#### Action item:
Each line from the one containing "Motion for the" through the final line of the data below must be repeated exactly.

Data records
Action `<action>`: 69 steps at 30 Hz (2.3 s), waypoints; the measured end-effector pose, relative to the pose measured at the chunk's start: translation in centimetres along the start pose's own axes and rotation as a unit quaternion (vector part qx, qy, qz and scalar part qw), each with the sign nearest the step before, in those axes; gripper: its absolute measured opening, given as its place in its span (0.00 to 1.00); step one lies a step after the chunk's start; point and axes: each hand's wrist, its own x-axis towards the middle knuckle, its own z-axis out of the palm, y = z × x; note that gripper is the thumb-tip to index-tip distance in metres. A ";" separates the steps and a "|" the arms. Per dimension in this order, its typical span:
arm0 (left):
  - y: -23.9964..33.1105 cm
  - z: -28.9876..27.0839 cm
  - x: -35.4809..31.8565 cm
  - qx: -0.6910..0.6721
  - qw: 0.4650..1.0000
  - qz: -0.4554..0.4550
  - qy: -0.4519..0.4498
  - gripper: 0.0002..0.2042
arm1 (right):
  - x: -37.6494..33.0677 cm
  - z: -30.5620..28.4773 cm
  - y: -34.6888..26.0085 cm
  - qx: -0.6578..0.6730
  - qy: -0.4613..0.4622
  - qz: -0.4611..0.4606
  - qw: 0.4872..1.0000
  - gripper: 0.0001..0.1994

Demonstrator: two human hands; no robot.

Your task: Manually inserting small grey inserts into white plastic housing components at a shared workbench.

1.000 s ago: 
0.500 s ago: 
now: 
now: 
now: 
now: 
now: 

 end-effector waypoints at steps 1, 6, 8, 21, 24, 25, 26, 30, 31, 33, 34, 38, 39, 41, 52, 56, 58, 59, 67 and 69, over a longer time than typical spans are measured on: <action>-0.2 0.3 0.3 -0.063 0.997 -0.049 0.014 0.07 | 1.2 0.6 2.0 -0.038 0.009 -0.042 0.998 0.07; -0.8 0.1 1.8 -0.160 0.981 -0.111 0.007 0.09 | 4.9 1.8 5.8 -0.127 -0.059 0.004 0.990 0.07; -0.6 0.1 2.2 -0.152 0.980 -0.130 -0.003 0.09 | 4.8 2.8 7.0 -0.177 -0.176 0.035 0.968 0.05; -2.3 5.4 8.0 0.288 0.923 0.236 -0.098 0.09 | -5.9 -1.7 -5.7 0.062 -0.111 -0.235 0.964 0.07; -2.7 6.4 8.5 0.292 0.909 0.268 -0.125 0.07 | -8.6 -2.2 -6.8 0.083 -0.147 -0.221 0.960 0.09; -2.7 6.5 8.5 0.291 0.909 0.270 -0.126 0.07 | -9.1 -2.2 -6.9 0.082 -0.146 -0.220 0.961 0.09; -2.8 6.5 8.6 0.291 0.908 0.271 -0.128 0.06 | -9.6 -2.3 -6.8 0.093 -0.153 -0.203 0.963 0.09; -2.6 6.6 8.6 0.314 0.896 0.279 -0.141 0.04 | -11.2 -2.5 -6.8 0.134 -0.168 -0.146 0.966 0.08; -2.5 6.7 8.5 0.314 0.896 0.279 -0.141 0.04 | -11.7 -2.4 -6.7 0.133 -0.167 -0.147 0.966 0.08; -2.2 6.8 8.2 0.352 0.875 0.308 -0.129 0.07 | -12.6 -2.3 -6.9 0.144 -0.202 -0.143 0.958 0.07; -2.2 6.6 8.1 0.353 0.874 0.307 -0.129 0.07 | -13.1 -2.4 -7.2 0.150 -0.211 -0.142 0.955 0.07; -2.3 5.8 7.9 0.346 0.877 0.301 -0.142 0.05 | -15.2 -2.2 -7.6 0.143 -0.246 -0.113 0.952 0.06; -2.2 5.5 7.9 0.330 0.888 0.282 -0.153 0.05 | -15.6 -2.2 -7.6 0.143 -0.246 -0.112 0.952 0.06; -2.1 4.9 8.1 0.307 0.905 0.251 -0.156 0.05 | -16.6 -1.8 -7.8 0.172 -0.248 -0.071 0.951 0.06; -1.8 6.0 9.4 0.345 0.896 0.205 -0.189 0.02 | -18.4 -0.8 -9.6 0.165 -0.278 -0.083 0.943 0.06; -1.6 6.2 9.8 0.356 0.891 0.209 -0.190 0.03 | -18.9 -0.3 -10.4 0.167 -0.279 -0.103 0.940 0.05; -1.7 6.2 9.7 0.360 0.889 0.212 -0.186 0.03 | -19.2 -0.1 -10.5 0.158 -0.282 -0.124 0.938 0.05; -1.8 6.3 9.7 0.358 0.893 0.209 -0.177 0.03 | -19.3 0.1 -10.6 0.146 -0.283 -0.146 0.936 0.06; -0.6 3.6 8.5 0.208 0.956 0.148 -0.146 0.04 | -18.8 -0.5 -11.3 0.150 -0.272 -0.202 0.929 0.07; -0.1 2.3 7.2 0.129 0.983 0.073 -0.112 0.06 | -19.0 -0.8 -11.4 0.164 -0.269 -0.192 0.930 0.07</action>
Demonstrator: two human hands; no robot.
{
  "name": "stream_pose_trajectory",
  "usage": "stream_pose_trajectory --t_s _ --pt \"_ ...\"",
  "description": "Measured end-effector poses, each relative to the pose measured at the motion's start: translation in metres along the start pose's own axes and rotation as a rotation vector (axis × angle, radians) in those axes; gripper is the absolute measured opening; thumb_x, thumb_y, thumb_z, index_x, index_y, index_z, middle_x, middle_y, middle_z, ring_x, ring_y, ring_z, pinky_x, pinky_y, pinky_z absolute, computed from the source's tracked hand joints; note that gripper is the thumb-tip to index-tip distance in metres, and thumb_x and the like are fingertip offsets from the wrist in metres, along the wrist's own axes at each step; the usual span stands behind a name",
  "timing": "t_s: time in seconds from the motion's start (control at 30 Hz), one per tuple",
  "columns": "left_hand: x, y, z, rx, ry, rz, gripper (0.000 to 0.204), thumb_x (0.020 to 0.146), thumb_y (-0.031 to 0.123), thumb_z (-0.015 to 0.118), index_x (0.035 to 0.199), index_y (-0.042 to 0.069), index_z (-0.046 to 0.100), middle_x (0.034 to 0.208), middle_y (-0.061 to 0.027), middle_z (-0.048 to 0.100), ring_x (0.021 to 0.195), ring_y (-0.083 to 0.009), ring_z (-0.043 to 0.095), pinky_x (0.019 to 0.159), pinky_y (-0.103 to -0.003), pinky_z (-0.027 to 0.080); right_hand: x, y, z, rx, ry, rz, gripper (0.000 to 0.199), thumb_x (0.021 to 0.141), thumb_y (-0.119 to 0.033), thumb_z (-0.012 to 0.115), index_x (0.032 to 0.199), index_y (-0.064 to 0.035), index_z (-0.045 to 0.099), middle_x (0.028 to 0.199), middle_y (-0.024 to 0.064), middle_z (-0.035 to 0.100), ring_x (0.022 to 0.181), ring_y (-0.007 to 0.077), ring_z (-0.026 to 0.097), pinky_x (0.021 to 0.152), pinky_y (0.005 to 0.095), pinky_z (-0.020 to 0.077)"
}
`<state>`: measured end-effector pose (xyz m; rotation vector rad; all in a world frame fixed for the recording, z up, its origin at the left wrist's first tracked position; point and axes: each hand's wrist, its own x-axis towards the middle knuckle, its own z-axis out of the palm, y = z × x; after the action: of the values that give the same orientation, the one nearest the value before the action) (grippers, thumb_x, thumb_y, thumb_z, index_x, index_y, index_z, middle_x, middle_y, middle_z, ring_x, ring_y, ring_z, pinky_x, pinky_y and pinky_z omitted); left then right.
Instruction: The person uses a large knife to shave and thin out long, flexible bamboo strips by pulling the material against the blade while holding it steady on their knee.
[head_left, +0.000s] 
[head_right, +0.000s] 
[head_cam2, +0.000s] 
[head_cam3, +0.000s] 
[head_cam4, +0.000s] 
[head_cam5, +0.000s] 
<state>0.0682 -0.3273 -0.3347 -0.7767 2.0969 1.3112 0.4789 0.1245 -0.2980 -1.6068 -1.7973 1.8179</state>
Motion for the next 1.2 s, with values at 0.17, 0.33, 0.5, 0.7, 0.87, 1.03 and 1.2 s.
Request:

#### Result below:
Motion for the next 1.2 s, with values at 0.17, 0.33, 0.5, 0.7, 0.87, 1.03 and 1.2 s.
Request:

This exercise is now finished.